Женевьева старалась подавить в себе ненависть к немцам, когда они являлись на ферму, иногда поодиночке, иногда целым отрядом; некоторые приходили только для беглого осмотра, другие — чтобы выведать у нее, сколько на ферме зерна и картофеля, сколько скота. Проникнутая недоверием, она отвечала, что ничего не знает; тогда враги начинали обыскивать все постройки, записывали что-то в маленькие книжки и затем уезжали. Сердце ее сжималось при виде этих недобрых людей, и она с дрожащими губами безмолвно обращалась к своей святой покровительнице, прося ее о помощи. Вскоре немцы забрали лошадей с коляской и трех коров, оставив ей только одну, и выдали расписки с подписью и печатью, которые кум Кристоф заботливо спрятал.
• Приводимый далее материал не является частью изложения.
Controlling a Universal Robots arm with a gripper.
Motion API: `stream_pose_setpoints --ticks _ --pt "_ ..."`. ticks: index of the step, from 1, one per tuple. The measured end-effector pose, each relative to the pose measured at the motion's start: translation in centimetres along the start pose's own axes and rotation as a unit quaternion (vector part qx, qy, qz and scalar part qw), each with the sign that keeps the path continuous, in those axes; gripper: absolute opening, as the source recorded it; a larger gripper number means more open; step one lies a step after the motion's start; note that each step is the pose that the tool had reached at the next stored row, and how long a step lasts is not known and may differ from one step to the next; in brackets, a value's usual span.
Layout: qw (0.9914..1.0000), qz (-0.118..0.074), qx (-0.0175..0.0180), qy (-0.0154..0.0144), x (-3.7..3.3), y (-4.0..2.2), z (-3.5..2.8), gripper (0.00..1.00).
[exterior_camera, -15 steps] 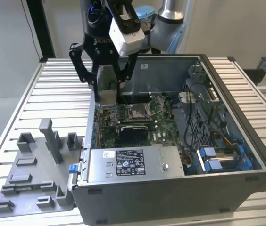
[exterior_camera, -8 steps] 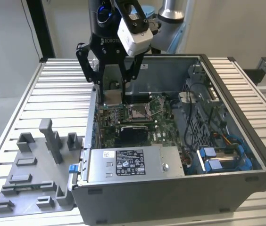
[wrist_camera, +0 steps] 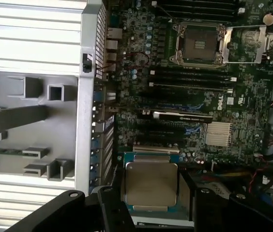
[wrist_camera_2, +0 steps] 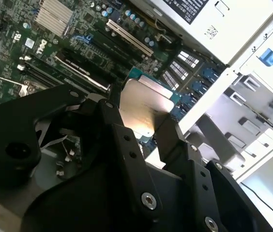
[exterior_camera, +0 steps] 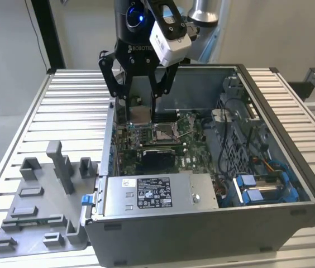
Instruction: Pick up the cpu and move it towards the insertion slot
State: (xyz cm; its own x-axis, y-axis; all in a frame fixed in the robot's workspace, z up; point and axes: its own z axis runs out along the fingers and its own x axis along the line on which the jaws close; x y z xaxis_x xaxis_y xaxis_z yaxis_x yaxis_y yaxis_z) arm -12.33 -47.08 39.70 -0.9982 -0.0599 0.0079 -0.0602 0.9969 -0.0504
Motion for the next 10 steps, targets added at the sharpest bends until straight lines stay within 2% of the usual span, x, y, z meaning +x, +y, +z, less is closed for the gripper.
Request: stream_pose_setpoints --ticks 10 --pt "1.0 0.0 0.0 0.0 -1.74 -0.06 -0.01 0.0"
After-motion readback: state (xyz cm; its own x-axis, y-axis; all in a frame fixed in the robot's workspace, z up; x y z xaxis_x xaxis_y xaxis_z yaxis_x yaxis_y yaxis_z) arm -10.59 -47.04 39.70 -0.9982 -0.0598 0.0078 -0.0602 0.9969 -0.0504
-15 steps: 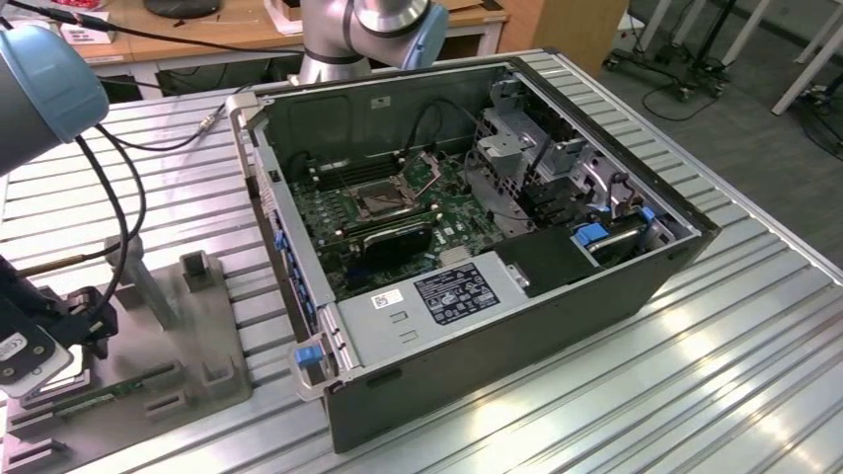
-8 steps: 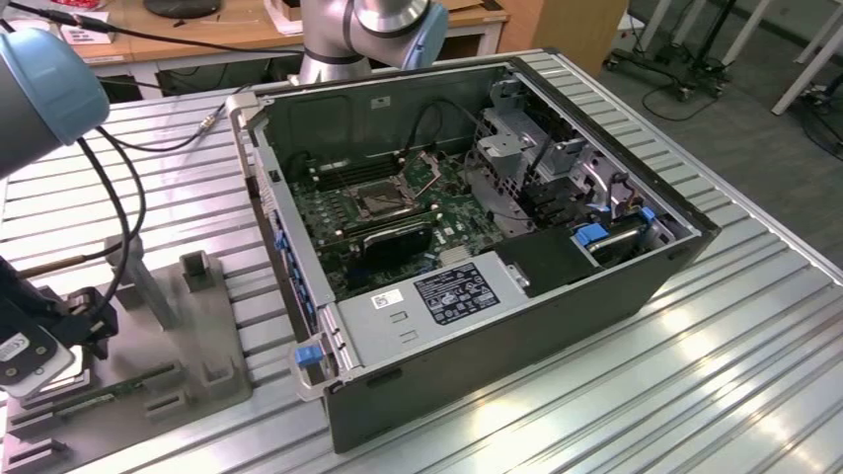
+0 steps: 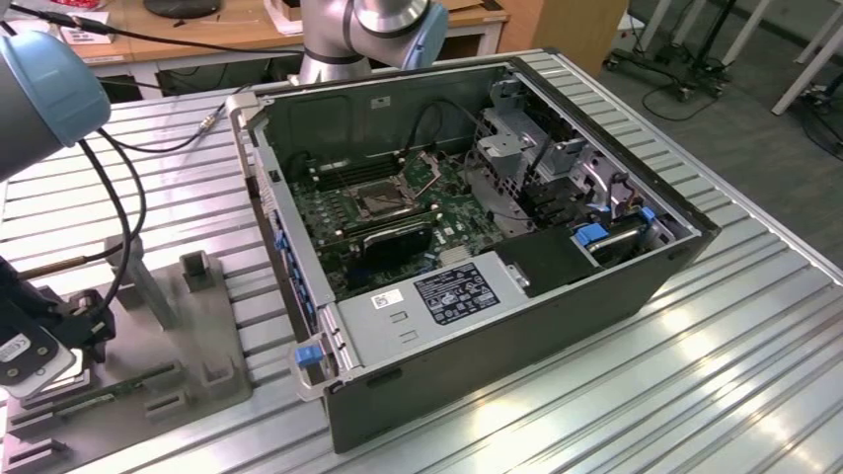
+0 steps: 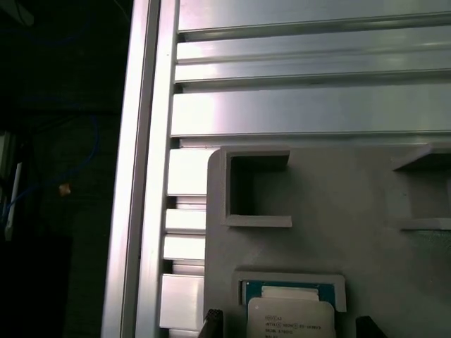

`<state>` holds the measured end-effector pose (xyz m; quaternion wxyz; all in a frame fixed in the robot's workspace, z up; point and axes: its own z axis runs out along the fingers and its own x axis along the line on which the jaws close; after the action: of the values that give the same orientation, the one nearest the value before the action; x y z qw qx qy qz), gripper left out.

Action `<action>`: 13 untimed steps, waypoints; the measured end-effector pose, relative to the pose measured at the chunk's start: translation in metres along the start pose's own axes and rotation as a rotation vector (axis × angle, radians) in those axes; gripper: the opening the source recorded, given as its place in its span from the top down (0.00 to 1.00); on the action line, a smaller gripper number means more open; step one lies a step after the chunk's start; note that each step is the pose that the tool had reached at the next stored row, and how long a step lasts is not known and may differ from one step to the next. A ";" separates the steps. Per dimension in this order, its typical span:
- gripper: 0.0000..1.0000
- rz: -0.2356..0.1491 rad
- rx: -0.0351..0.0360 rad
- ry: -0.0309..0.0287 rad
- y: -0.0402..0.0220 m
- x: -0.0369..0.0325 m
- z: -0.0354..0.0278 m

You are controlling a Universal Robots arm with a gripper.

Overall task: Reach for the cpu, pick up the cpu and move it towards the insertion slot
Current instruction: 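Pick up the cpu and move it towards the insertion slot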

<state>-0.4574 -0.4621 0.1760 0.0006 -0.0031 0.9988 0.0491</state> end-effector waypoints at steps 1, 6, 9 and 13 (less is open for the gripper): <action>0.20 0.000 0.0035 0.0002 0.0000 0.0000 0.0000; 0.29 -0.001 0.0056 0.0002 0.0001 0.0000 0.0000; 0.29 0.000 0.0057 0.0002 0.0012 0.0000 0.0001; 0.29 -0.001 0.0056 0.0001 0.0021 0.0000 0.0004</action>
<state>-0.4574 -0.4600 0.1759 0.0006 -0.0035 0.9989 0.0463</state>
Совсем рядом с фермой немцы оборудовали площадку и выставили около нее охрану; с этой площадки они поднимались в воздух на гудящих и жужжащих машинах с черными крестами, намалеванными на них, точно в насмешку; завидев эти чудовища, Женевьева в ужасе пряталась в дом. Люди, называвшие эти отвратительные желтые машины «голубками», несомненно были слугами дьявола! Кум Кристоф злорадно сообщил ей это прозвище, зная, что она непременно посмотрит при этом на окна опустевших чердаков… Наконец-то его слова дошли до нее, до этой безобразной, старой скотины!